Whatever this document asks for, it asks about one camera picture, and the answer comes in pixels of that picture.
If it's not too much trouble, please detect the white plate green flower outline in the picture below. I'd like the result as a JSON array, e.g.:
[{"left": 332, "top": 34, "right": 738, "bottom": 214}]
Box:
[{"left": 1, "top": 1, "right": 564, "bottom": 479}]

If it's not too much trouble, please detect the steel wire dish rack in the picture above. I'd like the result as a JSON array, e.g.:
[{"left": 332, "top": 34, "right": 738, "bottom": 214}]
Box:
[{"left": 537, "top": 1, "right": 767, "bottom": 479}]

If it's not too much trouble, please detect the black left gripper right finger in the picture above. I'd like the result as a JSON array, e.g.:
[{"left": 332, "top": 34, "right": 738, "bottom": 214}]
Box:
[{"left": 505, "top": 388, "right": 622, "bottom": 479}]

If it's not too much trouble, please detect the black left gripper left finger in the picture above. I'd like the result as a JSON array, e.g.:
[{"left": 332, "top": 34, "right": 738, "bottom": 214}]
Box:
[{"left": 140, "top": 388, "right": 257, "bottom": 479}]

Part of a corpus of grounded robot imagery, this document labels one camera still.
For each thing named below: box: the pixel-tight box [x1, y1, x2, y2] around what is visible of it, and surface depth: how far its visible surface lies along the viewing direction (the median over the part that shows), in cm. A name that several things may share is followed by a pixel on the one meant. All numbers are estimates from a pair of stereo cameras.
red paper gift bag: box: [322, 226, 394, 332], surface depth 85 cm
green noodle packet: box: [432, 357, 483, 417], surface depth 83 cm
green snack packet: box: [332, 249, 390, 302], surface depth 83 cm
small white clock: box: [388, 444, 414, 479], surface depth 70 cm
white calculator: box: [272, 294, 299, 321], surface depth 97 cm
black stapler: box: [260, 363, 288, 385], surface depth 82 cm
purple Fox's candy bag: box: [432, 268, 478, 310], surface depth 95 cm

Exercise instructions: Wherever a line in the records contains the word "this", copy that line.

Your response:
Whatever this document asks for, it asks about one camera picture, and the answer comes in pixels of that picture.
Part of a corpus of grounded robot imagery, this document labels one camera still.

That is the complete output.